Georges Mathieu, après des études d’anglais, de droit et de philosophie, aborde la peinture en 1942. Son aventure très personnelle débute en 1944 dans l’atmosphère d’un surréalisme tardif, à mi-chemin entre le surréalisme classique et l’expressionnisme ; Mathieu se tourne alors vers l’abstraction* et, précédant Wols* et Pollock*, utilise taches et couleurs. L’offensive de l’abstraction lyrique qu’il mène aux côtés de Wols, de Jean Michel Atlan (1913-1960) et de Hartung* le place au premier plan de l’avant-garde artistique. Mais, s’écartant du tachisme et de l’informel, Mathieu élabore bientôt son esthétique du signe, surtout après avoir étudié en 1950 la Gestalttheorie*. Il écrit : « L’art étant langage, le signe est son élément premier », et André Malraux peut alors affirmer : « Enfin, un calligraphe occidental ! »

Déployant une activité intense et multiple (conférences, manifestes, expositions...), Mathieu réalise ses premières grandes toiles (en 1952, l’Hommage au maréchal de Turenne [200-400 cm, coll. de l’artiste] ; en 1954, la Bataille de Bouvines [250-600 cm, coll. de l’artiste], exposée au salon de Mai) et conçoit aussi bien des décors de théâtre (la Saga de Lug Hallewijn d’Emmanuel Looten) que des mises en pages (United States Lines Paris Review, qu’il dirige, et l’hebdomadaire royaliste la Nation française). Il rédige d’importants articles, comme Pour une désaliénation de l’art (dans Arguments, 1961), où il propose de « revaloriser les notions de fête, de jeu, de sacré » ; il entre lui-même « dans l’arène » en donnant en spectacle la création d’une œuvre sur la scène du théâtre Sarah-Bernhardt à Paris (1956), puis à Tōkyō (deux fresques immenses peintes dans la rue), Ōsaka, New York, Düsseldorf, Stockholm.

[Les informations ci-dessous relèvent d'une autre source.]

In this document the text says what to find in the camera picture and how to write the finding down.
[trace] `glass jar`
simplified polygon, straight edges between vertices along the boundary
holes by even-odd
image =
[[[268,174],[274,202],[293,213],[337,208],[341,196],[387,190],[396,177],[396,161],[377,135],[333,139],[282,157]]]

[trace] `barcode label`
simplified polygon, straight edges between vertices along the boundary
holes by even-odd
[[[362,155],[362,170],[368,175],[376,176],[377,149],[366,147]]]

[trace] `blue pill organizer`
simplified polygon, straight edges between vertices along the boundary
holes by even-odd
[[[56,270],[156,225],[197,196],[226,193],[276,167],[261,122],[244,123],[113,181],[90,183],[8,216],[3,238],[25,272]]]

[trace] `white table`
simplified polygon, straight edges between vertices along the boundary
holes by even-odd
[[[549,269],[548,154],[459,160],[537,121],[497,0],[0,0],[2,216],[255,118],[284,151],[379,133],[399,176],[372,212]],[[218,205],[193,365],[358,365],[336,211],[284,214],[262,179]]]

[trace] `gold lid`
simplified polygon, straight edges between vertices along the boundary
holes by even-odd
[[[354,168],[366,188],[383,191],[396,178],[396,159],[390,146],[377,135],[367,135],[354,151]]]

Sa peinture est un jaillissement total, spontané et continu, mais non sans réflexion : il note que « c’est l’alternance de l’exécution et de la critique qui [lui] semble la seule condition nécessaire pour travailler », et il insiste sur l’importance « de se garder le maximum de moyens de contrôle ». Le public peut en juger en 1963 lors du vernissage de la grande rétrospective de son œuvre au musée national d’Art moderne de la Ville de Paris, où il peint la Victoire de Denain (275-700 cm, coll. de l’artiste). La même année paraît son livre Au-delà du tachisme. Bientôt, estimant qu’aucun domaine ne doit échapper à l’artiste et à sa mission, Mathieu aborde le problème de l’art dans ses formes quotidiennes : mosaïque, tapisserie, céramique, meuble, médaille, affiche (série consacrée aux nations du monde, pour Air France, 1967), architecture (une usine en Vendée).

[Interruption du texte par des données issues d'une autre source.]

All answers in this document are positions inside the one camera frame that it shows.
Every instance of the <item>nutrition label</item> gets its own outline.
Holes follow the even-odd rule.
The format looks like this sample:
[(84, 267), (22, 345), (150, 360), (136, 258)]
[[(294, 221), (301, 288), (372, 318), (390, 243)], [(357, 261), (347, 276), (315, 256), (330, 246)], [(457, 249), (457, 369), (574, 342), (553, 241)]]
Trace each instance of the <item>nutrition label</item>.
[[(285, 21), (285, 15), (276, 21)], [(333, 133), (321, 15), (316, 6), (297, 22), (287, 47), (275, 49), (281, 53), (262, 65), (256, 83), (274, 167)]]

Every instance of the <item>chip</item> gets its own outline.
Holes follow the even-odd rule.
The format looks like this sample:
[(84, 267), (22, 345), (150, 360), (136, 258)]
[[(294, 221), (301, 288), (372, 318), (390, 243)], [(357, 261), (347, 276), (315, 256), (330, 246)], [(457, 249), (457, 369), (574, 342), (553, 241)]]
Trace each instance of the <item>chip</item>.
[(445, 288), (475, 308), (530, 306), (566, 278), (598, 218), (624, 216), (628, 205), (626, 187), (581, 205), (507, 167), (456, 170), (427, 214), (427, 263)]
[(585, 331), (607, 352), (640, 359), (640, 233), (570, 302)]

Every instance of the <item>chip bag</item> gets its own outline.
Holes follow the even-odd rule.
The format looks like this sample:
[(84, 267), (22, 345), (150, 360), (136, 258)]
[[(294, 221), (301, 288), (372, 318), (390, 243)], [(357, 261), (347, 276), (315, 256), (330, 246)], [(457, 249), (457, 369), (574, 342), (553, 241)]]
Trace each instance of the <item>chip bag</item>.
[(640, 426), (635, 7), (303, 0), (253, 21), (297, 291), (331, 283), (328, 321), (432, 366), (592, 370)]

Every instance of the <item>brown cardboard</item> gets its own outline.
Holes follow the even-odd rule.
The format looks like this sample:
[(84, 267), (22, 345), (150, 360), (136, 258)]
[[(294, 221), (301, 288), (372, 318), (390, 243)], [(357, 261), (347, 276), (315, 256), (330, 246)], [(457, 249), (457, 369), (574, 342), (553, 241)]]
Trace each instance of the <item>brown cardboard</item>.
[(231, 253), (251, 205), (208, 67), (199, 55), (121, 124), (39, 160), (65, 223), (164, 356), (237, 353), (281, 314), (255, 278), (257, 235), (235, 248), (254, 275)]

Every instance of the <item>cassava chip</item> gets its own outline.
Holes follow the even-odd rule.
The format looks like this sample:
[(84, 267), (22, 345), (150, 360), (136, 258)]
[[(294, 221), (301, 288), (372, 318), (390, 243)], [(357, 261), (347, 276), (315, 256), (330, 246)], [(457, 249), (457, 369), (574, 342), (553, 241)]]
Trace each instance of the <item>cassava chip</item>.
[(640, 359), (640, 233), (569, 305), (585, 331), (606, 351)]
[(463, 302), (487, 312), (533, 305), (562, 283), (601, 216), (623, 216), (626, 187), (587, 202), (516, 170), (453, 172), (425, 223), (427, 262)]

Mais « la Révolte, la Vitesse, le Risque » restent ses trois mots d’ordre. La même frénésie de mouvement habite sa vie et son œuvre. Les rétrospectives de Mathieu se multiplient dans le monde, ainsi que ses voyages ; le peintre devient le missionnaire non seulement d’un art nouveau, mais aussi d’une éthique nouvelle, d’une métaphysique : « Renverser le sens de nos rapports avec l’Univers, [...] jeter les bases d’une métaphysique du vide, du risque et du détachement, recréer une foi, une confiance, un esprit de sacrifice dont l’absence est à l’origine du malaise de notre civilisation fondée sur l’émergence, restructurer les formes, rétablir l’ordre dans les rapports êtres-choses, devoirs-droits, réinstaurer la notion de personne, tels apparaissent les prochains impératifs de l’artiste et de l’homme » (Pour une désaliénation de l’art). Mathieu défie : il proclame la vertu de la tradition, qu’il entend comme une source toujours renouvelée, il fustige la culture de l’Occident, il affirme que « ce dont nous avons besoin, ce n’est pas d’une Révolution, c’est d’une Renaissance » ; là où tant d’artistes d’avant-garde exigent une société nouvelle, il réclame un ordre nouveau dans la société. Ardent et inlassable « croisé », il lance à la radio, en janvier 1968, un « Appel aux jeunes », déjà publié à Paris en 1964 : « l’Art dans sa fonction prémonitoire annonce de merveilleux cataclysmes en projetant dans l’inconnu et la terreur les petits maîtres chanteurs du bien-être. La plus grande mutation intellectuelle, spirituelle et sociale de tous les temps se prépare. Elle est en marche. »

F. D.

 F. Mathey, Georges Mathieu (Hachette-Fabbri, 1969). / D. Quignon-Fleuret, Mathieu (Flammarion, 1973).